Yaoundé, le 23 novembre. Des membres du Groupement Inter-Employeurs Camerounais (Gicam) dirigé par le Président Célestin Tawamba rencontrent des partenaires au développement. Opportunité pour les créateurs de richesse de présenter les attentes du secteur privé vis-à-vis des partenaires et en retour d’écouter ce qu’il pourrait les soutenir.

Dans son discours, le patron du patronat n’est pas passé par quatre chemins pour dresser un sombre tableau du climat des affaires au Cameroun. Un environnement des affaires avec très peu d’incitations, avec des impôts insuffisants.

On évoque aussi l’absence de réelle concertation lors de l’élaboration de la loi de finances. On ne peut ignorer les différentes crises (économique, sécuritaire et sanitaire) que traverse le Cameroun. Cela a provoqué une hausse générale des prix sur les marchés.

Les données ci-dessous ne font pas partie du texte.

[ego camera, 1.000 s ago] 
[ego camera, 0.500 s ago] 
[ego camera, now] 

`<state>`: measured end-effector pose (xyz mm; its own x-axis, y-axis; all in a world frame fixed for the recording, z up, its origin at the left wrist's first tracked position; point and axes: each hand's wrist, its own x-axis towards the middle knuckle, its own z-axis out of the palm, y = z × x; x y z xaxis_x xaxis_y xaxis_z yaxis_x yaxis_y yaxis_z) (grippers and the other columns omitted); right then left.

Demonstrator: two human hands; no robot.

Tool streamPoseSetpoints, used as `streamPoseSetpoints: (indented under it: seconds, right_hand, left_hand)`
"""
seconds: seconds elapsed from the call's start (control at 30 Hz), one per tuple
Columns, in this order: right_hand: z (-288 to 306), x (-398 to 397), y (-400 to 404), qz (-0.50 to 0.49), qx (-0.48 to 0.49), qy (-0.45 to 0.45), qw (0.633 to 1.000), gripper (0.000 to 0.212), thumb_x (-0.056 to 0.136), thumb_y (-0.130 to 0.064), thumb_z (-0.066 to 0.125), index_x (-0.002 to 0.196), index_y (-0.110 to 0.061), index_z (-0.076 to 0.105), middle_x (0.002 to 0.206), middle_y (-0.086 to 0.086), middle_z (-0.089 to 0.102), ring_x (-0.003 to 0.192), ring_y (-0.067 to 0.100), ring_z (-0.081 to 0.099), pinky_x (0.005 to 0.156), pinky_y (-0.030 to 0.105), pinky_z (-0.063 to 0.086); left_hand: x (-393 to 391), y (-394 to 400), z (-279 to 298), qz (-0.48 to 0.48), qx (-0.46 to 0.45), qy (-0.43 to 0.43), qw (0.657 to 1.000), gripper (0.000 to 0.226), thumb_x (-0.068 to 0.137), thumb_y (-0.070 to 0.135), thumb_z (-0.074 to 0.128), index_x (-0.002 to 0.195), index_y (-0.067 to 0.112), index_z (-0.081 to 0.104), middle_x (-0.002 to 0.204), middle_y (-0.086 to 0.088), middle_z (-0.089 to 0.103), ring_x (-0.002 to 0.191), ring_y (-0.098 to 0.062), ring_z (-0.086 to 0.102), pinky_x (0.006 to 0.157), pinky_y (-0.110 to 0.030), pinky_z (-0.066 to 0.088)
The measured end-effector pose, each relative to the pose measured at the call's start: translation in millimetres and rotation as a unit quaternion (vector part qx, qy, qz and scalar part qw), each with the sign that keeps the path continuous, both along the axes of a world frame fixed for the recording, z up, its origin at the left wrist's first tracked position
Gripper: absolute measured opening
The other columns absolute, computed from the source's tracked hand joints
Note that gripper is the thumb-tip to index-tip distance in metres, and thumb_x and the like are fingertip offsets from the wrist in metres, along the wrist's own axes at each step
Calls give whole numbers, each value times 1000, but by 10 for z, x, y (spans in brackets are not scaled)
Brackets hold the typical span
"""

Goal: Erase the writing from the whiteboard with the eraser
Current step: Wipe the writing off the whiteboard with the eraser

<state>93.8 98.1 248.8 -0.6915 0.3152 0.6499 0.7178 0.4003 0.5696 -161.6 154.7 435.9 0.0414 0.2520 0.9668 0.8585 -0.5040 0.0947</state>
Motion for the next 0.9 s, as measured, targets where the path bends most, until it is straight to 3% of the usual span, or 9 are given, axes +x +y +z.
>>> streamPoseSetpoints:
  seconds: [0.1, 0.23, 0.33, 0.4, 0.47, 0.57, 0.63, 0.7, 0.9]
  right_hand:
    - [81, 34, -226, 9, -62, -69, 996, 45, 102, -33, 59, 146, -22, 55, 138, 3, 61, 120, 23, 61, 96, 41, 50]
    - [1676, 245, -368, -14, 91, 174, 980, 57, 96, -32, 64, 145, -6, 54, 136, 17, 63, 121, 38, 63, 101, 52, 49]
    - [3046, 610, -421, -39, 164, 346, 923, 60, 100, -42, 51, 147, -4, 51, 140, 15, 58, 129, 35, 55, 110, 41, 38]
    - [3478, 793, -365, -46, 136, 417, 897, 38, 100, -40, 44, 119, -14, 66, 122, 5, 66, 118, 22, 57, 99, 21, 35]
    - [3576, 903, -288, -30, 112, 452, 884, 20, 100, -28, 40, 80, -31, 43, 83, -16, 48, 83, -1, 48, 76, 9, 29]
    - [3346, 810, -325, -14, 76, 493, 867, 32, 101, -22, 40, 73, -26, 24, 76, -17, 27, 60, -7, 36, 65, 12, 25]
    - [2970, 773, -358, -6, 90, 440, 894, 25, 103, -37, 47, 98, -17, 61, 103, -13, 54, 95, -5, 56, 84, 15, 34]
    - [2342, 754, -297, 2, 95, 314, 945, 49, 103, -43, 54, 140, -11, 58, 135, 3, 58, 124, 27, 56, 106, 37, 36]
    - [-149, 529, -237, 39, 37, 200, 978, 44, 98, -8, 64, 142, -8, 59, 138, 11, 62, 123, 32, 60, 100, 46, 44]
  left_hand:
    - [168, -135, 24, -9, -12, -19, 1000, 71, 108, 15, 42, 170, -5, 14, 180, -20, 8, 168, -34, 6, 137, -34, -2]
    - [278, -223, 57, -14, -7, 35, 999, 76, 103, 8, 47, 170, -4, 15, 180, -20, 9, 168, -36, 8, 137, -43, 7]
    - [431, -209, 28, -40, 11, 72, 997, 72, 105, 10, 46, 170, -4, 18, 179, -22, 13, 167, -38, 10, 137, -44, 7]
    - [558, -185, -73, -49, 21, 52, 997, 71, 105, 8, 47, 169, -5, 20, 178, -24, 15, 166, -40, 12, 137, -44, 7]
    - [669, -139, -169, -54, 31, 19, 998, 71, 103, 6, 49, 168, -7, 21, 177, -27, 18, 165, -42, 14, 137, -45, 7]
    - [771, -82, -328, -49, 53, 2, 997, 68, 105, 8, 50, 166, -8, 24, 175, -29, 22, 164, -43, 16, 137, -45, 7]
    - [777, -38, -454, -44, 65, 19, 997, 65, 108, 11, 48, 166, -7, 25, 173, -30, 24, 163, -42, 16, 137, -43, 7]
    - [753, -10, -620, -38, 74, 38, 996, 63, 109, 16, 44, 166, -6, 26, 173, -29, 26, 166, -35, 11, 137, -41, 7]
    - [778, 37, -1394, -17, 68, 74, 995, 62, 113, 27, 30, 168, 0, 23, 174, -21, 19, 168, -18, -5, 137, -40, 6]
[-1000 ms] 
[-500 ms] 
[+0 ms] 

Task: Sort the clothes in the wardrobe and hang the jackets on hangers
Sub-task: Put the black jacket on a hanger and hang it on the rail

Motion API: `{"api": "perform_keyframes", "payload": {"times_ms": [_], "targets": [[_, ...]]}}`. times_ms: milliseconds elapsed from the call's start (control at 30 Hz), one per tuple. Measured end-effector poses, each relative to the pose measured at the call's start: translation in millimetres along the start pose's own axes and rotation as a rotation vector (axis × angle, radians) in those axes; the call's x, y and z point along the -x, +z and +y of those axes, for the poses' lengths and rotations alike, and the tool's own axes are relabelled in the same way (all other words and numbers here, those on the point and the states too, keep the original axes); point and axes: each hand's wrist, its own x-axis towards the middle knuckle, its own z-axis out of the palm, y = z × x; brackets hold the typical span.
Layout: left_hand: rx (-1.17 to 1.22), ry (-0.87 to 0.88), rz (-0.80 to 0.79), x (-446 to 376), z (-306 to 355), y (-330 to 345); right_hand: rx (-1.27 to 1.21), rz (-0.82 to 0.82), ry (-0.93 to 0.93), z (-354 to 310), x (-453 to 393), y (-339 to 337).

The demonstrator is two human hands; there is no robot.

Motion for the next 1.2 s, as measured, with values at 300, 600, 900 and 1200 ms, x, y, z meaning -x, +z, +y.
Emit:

Tout en reconnaissant les difficultés auxquelles est confronté le secteur privé, Isaac Tamba, directeur général de l’économie et de la programmation des investissements publics au ministère de l’Économie, a souligné le soutien déjà apporté par le gouvernement.

Y compris la mise en œuvre de la stratégie de réponse globale adoptée par le gouvernement, dont une grande partie est réservée au secteur privé ; le plan de relance du secteur et les actions menées avec certains partenaires pour financer le secteur privé.

Ni l’adversaire ni le concurrent

Concernant les attentes du secteur privé vis-à-vis des partenaires, Pierre Kam, président de la Commission des affaires internationales et des relations avec la diaspora du Gicam, a fait le point. Il s’agit notamment de ressources financières pérennes avec des instruments adaptés au contexte camerounais, d’un appui aux entreprises en termes de renforcement des capacités de gestion.

A cela s’ajoute la protection des promoteurs locaux, de l’entreprise nationale, à travers les marchés publics, en tenant compte du tissu industriel, en tenant compte des intérêts nationaux dans les marchés publics. Selon Pierre Kam, le secteur privé a également besoin d’un appui technique et d’une protection car il doit concurrencer les marchés internationaux, etc.

Les employeurs rappellent également qu’ils ne sont ni l’adversaire ni le concurrent du gouvernement, et qu’ils n’envisagent aucun rôle de cogestionnaire du pays, une responsabilité d’orientation et de gestion qui incombe au gouvernement. , d’ailleurs, la seule décision. décideurs en dernier ressort de la politique économique. Le directeur des opérations de la Banque mondiale, Abdoulaye Seck, a proposé des réformes au gouvernement pour plus de calme dans le secteur privé et pour avoir une économie compétitive.